Records for processing section start

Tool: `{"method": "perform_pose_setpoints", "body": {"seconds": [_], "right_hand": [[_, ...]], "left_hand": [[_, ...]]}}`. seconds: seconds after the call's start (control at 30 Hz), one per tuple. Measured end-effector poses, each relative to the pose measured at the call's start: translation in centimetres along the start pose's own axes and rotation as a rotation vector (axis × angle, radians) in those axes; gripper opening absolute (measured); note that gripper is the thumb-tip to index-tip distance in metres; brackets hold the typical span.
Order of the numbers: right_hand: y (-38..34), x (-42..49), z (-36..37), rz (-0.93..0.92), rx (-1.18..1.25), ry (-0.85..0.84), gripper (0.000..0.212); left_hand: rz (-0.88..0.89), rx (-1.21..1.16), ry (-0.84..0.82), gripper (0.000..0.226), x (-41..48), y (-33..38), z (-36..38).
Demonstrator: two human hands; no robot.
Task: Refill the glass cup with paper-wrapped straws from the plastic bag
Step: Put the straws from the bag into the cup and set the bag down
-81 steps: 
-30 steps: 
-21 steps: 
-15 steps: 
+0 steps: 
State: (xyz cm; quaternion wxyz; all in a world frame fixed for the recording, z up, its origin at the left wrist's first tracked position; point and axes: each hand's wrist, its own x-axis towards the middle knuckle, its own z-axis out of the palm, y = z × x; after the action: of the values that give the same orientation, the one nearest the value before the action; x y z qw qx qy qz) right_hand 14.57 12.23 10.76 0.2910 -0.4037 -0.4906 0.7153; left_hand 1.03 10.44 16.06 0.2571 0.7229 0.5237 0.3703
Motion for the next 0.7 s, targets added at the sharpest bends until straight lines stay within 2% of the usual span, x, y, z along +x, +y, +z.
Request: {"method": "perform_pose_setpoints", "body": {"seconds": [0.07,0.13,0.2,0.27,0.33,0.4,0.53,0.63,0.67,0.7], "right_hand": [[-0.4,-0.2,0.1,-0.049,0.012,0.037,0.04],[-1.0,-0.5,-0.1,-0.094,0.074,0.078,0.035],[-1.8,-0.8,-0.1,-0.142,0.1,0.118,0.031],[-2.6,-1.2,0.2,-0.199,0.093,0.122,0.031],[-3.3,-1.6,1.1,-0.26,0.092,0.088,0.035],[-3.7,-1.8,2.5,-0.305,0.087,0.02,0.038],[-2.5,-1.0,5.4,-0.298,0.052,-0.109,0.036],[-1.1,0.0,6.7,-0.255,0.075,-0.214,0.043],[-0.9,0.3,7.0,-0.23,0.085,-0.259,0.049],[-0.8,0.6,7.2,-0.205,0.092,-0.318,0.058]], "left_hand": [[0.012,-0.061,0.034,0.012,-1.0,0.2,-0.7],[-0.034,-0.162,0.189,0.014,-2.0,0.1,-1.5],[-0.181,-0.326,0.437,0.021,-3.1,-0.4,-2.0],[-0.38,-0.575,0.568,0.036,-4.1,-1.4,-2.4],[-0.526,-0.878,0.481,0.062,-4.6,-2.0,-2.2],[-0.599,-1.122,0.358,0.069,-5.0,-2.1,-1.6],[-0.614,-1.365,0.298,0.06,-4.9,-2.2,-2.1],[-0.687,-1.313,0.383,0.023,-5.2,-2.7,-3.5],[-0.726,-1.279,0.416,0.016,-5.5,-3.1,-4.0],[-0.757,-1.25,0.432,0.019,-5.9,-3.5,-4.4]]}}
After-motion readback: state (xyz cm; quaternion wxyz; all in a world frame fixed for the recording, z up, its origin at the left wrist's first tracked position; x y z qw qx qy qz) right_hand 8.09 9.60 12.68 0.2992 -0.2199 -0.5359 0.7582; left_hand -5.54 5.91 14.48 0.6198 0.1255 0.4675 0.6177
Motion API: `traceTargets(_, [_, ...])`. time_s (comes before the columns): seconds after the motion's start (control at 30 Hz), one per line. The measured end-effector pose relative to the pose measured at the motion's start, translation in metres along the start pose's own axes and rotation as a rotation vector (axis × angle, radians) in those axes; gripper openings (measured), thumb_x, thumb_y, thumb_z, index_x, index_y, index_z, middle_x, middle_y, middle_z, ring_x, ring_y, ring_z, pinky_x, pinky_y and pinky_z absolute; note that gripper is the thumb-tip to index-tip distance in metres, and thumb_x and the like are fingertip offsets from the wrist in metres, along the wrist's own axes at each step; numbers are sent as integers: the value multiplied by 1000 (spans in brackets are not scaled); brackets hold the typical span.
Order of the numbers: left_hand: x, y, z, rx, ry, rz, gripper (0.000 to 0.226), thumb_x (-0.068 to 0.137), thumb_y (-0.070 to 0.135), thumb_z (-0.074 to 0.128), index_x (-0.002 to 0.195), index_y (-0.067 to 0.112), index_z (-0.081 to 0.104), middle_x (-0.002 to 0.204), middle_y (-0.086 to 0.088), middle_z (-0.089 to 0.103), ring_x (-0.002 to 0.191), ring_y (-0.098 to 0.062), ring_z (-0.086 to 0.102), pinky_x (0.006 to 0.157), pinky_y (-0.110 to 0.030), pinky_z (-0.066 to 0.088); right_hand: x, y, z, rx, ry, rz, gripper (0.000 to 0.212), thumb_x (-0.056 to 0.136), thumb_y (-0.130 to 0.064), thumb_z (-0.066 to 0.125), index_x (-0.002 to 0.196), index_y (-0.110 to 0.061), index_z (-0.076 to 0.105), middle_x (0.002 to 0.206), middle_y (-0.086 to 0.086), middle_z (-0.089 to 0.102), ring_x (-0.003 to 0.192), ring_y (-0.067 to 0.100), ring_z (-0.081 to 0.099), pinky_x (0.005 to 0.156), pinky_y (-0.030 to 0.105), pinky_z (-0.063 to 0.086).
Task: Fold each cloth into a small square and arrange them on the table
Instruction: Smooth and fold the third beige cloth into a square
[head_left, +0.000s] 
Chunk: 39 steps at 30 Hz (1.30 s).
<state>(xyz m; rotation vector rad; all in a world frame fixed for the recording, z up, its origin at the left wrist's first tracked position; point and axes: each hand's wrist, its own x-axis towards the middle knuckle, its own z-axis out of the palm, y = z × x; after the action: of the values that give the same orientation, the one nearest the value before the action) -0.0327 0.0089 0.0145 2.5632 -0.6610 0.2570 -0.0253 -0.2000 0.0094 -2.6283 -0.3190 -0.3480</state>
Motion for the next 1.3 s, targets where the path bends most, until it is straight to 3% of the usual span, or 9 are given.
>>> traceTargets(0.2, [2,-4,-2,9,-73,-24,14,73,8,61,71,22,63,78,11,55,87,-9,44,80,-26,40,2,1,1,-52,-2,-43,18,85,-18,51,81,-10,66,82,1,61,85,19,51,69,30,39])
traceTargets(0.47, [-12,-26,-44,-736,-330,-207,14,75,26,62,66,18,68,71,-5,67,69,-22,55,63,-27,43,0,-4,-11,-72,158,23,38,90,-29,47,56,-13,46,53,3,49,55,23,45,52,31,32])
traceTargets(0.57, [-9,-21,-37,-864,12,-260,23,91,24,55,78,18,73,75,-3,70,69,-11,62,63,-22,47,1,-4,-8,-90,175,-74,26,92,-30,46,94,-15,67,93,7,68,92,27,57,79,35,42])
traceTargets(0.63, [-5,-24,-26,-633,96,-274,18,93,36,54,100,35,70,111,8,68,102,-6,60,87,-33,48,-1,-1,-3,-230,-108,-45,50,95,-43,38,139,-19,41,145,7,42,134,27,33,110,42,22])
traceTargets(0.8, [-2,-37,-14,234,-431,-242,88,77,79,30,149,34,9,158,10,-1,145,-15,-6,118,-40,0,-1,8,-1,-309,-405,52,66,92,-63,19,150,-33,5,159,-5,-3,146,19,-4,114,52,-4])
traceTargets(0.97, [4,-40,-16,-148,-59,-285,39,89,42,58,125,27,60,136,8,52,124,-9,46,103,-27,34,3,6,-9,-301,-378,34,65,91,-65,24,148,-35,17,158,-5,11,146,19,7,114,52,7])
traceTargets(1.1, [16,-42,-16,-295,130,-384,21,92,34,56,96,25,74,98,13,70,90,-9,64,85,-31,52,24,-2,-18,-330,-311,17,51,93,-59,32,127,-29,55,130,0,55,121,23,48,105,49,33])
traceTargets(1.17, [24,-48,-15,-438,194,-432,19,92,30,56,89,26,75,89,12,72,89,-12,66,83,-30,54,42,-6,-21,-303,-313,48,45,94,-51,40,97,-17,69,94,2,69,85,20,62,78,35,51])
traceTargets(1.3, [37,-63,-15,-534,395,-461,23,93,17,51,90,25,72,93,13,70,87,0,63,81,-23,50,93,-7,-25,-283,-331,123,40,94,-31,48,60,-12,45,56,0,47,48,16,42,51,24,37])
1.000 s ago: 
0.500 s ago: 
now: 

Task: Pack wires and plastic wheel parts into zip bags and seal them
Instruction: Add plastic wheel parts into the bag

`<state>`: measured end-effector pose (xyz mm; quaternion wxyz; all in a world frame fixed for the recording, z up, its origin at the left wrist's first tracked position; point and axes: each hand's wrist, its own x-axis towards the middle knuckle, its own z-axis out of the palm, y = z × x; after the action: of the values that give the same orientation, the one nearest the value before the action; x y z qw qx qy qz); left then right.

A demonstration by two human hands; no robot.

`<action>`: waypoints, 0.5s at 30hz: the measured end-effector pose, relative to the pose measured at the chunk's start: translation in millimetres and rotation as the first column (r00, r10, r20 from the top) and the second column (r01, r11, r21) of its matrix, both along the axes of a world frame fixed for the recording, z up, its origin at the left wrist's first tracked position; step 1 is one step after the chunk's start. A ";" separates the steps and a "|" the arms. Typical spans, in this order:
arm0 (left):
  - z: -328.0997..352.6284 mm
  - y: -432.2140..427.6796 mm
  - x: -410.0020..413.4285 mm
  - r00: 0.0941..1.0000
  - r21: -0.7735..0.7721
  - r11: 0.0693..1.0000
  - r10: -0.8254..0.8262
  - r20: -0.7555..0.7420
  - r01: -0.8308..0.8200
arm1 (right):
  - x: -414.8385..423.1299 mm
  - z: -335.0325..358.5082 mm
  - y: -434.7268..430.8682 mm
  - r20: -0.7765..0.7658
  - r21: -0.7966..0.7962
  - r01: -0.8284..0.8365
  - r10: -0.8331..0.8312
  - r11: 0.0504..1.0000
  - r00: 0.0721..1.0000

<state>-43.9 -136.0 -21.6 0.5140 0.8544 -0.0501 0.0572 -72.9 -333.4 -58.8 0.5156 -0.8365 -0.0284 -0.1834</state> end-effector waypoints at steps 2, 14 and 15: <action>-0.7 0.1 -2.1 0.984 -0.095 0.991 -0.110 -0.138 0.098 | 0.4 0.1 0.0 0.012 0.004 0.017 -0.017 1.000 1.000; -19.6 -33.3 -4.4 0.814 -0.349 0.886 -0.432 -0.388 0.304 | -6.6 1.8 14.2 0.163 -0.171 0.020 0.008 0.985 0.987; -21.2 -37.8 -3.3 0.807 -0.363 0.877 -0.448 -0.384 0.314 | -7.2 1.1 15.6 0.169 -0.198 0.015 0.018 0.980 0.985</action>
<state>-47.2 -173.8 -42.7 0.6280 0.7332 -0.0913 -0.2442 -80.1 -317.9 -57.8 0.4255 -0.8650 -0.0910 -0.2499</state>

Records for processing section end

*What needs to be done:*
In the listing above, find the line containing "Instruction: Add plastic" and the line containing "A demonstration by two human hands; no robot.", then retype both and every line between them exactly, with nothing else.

*Finished exercise:*
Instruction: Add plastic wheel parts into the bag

`<state>`: measured end-effector pose (xyz mm; quaternion wxyz; all in a world frame fixed for the recording, z up, its origin at the left wrist's first tracked position; point and axes: each hand's wrist, its own x-axis towards the middle knuckle, its own z-axis out of the palm, y = z × x; after the action: of the values that give the same orientation, the one nearest the value before the action; x y z qw qx qy qz); left then right.

A demonstration by two human hands; no robot.

The output above is complete.